Now in its sixth year, the event typically follows a theme inspired by a particular style of garden design. “But this year, we took a break from that and decided to celebrate the 75th anniversary of the 1933 Chicago World's Fair,” said Brenda Palm, executive director of Parkways Foundation, who produced the event with co-chairs Susan Davis Heisler, Diane Kelley, and Kathleen McCreary. In addition to the party's new atmosphere and look, this year's break-with-tradition theme also played into the venue: Northerly Island was one of the  primary locales for the 1933-1934 fair.

To help bring the theme to life, the ladies tapped Kehoe Designs' Vince Hart. For inspiration, Hart looked toward art from from the World's Fair, ultimately basing his color scheme on a poster from the era featuring hues of red, yellow, and turquoise. The colors carried over into everything from floral centerpieces arranged in antique urns to silky teal linens that covered the tables. Collages of vintage fair postcards decorated the riser beneath each floral arrangement.

But despite all his decor, Hart says that the most prominent visual feature of the annual event is the hats guests wear. Also known as the “hat luncheon,” the Garden Party looked like a sea of ornate hats once guests were seated, and toppers ranged from elegant to whimsical to kooky: One hat looked like an upside-down, pink flower, and another looked like a plot of grass topped with a shovel and a wagon.
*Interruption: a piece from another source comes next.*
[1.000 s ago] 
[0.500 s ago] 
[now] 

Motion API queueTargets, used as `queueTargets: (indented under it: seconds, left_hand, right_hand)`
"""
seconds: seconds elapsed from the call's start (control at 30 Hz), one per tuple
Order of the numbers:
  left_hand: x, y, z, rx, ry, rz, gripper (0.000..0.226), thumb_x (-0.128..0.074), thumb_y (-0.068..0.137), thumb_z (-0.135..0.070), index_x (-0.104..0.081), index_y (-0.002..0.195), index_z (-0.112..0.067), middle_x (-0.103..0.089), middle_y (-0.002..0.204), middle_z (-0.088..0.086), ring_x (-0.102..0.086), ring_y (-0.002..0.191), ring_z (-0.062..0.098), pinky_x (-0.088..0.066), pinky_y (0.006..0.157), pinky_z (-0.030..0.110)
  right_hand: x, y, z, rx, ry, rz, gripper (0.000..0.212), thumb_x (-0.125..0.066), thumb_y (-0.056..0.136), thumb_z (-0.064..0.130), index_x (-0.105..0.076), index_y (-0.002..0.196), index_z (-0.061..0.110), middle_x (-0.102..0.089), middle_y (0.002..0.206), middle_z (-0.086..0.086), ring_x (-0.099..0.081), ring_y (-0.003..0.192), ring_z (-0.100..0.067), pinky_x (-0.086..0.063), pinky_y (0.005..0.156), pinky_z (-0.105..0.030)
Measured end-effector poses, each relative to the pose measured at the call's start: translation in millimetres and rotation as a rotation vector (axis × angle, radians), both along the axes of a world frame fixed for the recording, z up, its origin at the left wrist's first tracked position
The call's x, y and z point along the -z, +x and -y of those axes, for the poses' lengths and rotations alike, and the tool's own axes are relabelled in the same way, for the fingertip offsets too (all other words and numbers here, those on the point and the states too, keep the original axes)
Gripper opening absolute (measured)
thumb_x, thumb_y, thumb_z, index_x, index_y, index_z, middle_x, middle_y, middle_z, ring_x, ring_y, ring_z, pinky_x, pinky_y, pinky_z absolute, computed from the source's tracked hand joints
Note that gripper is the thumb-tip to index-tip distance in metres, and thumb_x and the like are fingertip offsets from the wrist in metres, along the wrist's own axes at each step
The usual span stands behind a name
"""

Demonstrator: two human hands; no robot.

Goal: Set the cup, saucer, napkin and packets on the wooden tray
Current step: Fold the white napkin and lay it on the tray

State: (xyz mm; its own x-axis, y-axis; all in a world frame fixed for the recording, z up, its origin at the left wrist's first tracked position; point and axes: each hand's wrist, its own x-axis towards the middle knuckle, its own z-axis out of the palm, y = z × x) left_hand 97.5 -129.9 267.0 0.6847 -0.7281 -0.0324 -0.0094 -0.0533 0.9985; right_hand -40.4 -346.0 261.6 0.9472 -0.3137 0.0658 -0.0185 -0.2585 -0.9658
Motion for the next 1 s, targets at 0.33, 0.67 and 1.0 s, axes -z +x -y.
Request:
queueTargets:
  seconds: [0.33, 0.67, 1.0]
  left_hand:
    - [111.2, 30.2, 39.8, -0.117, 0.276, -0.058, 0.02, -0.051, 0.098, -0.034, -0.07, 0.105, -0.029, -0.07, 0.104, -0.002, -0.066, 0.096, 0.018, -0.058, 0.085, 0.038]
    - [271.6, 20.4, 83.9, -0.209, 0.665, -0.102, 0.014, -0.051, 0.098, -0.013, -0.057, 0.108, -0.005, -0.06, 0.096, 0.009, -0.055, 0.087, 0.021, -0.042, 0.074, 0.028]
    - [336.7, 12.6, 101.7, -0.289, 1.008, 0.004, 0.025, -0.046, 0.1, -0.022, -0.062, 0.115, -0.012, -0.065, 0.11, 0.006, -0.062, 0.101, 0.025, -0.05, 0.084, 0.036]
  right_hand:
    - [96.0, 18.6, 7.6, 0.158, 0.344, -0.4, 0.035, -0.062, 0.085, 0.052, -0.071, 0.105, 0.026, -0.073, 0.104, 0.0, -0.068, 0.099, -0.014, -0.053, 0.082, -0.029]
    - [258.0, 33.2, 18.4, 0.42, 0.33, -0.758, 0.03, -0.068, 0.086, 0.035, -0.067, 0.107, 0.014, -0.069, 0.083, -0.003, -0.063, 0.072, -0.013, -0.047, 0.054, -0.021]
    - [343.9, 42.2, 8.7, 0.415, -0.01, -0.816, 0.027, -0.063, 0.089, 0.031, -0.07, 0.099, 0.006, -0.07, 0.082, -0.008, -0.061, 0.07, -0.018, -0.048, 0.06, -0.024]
On the morning of the event, Hart finished his decorating duties by adding freshly-cut flowers to some of the guests' hats.

The homage to the 1930s fair continued during the cocktail reception, where specialty drinks were made with St. Germain liqueur, which comes in an Art Deco-style bottle that was displayed on the bar to give it an old-fashioned look. For dessert, waiters circulated with mini orange Dreamsicles and root- beer floats, which—according to the event program—were popular treats at the fair's soda fountains.